What is being asked
Print every line of the data exactly as shown.

Dataset extract
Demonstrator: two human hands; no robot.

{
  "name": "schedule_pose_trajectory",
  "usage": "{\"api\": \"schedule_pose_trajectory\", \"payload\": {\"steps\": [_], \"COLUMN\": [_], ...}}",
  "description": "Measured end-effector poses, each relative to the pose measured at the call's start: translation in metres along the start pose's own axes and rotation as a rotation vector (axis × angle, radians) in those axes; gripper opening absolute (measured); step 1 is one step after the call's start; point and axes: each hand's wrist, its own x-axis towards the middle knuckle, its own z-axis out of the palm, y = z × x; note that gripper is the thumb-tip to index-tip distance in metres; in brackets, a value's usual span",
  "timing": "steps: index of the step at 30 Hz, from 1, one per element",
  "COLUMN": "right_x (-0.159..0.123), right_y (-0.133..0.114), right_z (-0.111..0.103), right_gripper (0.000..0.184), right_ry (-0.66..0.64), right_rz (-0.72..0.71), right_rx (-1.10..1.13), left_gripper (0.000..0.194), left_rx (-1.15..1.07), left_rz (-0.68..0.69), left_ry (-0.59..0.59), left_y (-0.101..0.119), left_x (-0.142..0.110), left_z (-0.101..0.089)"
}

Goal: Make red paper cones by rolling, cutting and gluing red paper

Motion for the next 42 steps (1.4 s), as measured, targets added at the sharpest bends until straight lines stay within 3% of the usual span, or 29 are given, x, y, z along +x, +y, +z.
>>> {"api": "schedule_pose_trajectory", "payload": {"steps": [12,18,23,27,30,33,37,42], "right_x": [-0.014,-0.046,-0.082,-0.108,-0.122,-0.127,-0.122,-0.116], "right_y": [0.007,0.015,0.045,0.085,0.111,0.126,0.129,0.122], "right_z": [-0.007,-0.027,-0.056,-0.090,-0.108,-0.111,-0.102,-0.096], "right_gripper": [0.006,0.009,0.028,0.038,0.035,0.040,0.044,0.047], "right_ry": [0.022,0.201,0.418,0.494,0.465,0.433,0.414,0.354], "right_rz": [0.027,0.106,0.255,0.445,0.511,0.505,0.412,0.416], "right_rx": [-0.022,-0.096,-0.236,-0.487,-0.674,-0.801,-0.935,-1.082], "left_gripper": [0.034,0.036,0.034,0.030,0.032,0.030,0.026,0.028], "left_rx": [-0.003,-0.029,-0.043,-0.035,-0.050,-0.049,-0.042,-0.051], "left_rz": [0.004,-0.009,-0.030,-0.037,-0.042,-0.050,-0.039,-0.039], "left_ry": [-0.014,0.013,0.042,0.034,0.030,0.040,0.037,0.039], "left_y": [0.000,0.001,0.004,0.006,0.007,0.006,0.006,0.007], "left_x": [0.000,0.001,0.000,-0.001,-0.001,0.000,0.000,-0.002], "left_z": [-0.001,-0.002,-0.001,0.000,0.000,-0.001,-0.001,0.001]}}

Response
Demonstrator: two human hands; no robot.

{
  "name": "schedule_pose_trajectory",
  "usage": "{\"api\": \"schedule_pose_trajectory\", \"payload\": {\"steps\": [_], \"COLUMN\": [_], ...}}",
  "description": "Measured end-effector poses, each relative to the pose measured at the call's start: translation in metres along the start pose's own axes and rotation as a rotation vector (axis × angle, radians) in those axes; gripper opening absolute (measured); step 1 is one step after the call's start; point and axes: each hand's wrist, its own x-axis towards the middle knuckle, its own z-axis out of the palm, y = z × x; note that gripper is the thumb-tip to index-tip distance in metres; in brackets, a value's usual span",
  "timing": "steps: index of the step at 30 Hz, from 1, one per element",
  "COLUMN": "right_x (-0.159..0.123), right_y (-0.133..0.114), right_z (-0.111..0.103), right_gripper (0.000..0.184), right_ry (-0.66..0.64), right_rz (-0.72..0.71), right_rx (-1.10..1.13), left_gripper (0.000..0.194), left_rx (-1.15..1.07), left_rz (-0.68..0.69), left_ry (-0.59..0.59), left_y (-0.101..0.119), left_x (-0.142..0.110), left_z (-0.101..0.089)"
}

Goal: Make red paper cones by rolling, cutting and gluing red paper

Motion for the next 42 steps (1.4 s), as measured, targets added at the sharpest bends until straight lines stay within 3% of the usual span, or 29 are given, x, y, z along +x, +y, +z.
>>> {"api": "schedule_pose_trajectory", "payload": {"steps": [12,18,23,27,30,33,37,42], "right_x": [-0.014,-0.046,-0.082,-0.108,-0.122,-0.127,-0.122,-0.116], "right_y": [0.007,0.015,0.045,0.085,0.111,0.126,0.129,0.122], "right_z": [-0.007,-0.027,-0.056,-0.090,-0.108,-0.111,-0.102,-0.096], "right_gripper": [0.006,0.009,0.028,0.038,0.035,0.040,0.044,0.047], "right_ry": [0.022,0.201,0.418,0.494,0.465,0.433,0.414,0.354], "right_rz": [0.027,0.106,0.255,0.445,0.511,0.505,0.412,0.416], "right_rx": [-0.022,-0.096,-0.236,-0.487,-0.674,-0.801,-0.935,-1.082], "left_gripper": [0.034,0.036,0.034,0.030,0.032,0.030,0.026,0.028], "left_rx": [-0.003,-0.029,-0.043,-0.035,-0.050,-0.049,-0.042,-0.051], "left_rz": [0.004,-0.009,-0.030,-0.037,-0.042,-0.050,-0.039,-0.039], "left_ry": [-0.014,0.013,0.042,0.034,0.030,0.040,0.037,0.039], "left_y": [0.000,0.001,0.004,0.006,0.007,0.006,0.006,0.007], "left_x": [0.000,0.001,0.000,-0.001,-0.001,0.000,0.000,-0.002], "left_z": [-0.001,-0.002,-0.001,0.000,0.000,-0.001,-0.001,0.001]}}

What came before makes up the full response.